Sandton was proclaimed a city in 1969. It promoted itself as offering a "relaxed open air lifestyle" to middle class citizens (Carruthers 1993:66). Associated with wealth and leisure, this lifestyle attracted property developers in unprecedented numbers to its large open spaces. In 1975, plans of R16,5 million were approved by the planning department; in 1993, not 20 years later, this had increased to R650 million in one year. Town houses and office parks displaced small holdings and large residential stands. By 1997, the Johannesburg city centre had lost 17 of the 65 top South African company headquarters to these northern developments or to other cities in the country. Most were clustered around the Sandton City Shopping Mall, built on a consolidation of suburban stands in 1973, and which inaugurated, in South Africa, a new kind of shopping and a new kind of city centre - the car dominated, enclosed suburban mall.
In this transient, rapidly transforming, commodified space, fantasy, meaning, memory and desire converge around two prevailing themes - nostalgia for a lost suburbia and desire for authentic citiness.
Suburbia, that idealised interface between city and country, eradicated through aggressive development, re-surfaces in Sandton in the walled residential precincts to which its citizens retreat from the fast moving, car-dominated, hijacking craziness of the world they have created. Within the security of these walls, images of a domesticated nature (neatly clipped lawns, picture book waterways, golfing greens) and a corporatised community (communing around tennis, biking, walking, golf), offer continuity between what Sandton was and what it is becoming.
"Dainfern: country-style living in a secure natural environment"; "Tanglewood Theme Village tucked away in a secret forest setting"; "High Meadow Grove: gather beneath the trees and the great blue sky - take a walk, ride as bike, play squash, swim or simply enjoy a lazy day with friends in the village estate"; "Needwood: paradise regained, tranquil country living, completely self contained".
In this marketing hype, the images of who people think they are and where they would like to be are portrayed and endorsed.
At the same time, the public realms of this new city are almost without exception invested with meaning by being configured as little bits of Italy.
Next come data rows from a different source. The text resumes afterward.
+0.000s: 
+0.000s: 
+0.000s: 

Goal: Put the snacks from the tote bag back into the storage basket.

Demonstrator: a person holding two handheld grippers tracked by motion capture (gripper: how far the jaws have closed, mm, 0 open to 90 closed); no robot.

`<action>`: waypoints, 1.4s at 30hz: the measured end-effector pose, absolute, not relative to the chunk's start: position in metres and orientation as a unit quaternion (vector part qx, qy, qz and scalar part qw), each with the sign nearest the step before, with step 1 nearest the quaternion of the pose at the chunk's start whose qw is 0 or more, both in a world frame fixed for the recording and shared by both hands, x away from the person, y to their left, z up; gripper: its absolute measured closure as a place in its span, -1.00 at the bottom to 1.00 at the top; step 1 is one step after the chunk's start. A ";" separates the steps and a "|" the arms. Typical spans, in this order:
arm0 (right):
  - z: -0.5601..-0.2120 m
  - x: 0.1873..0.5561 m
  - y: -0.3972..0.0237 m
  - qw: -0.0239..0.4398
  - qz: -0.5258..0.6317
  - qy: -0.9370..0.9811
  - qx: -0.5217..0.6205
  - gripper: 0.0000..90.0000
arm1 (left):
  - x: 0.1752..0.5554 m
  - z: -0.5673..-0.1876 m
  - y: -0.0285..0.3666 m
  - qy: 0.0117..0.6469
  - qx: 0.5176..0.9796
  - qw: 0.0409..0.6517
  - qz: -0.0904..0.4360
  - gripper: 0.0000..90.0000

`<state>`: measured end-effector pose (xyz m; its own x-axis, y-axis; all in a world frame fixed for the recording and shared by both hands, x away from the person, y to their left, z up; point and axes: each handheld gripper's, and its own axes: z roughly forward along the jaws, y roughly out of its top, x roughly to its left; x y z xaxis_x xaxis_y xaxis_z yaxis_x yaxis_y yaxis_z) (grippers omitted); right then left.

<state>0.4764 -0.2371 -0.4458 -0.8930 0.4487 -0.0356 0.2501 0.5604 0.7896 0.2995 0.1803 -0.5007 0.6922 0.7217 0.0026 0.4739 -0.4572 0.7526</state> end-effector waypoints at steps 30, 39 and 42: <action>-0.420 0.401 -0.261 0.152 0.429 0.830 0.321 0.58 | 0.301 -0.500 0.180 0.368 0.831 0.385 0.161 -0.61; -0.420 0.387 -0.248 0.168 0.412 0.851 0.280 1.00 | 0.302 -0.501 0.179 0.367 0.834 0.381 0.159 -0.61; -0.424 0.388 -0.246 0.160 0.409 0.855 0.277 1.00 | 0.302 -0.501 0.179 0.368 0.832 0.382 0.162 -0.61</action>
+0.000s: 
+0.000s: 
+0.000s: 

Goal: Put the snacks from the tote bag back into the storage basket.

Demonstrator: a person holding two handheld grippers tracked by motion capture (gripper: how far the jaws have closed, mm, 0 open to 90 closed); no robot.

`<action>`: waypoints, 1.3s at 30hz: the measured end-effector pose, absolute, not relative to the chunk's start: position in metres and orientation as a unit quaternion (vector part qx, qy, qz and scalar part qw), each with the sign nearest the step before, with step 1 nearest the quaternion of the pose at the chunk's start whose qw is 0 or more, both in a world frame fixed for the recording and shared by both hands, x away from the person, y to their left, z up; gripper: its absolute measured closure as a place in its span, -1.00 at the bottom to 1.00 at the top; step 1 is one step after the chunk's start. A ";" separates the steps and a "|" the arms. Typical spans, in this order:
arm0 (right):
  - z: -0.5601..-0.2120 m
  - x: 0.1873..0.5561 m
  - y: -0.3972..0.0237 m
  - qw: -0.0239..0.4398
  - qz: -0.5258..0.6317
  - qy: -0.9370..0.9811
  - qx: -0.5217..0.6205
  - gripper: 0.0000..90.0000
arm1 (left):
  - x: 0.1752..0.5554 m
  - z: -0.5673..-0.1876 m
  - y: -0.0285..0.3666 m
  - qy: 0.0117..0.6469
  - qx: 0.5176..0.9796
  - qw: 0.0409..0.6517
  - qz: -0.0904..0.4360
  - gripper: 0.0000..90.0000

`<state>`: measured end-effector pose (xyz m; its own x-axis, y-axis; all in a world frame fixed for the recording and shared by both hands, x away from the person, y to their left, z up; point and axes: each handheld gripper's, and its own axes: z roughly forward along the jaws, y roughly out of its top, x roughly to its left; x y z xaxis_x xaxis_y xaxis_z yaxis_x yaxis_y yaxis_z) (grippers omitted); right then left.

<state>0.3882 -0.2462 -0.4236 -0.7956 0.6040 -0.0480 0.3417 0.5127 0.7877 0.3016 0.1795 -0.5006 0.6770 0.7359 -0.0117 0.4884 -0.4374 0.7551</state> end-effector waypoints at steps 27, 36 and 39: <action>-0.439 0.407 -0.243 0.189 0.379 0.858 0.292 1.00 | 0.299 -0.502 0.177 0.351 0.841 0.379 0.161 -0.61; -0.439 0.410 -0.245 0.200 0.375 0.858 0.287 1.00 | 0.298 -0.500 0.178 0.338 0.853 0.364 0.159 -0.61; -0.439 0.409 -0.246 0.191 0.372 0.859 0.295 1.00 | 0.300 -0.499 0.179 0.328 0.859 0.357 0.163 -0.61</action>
Whether one is sipping cocktails in the lounge of the Michelangelo Hotel, favourite haunt of South Africa’s new black bourgeoisie, eating pizza in the piazza of Sandton Square, gambling on the slot machines in the permanent twilight zone of the Monte Casino or arriving home to one’s Tuscan townhouse, images of Italy proliferate, allowing one to pretend to be somewhere else. Consumption mingles with phantasy, with the magic, the allure and the romance of Italy. It allows the reality of this place to be temporarily forgotten. It externalises the Europe in each one of us.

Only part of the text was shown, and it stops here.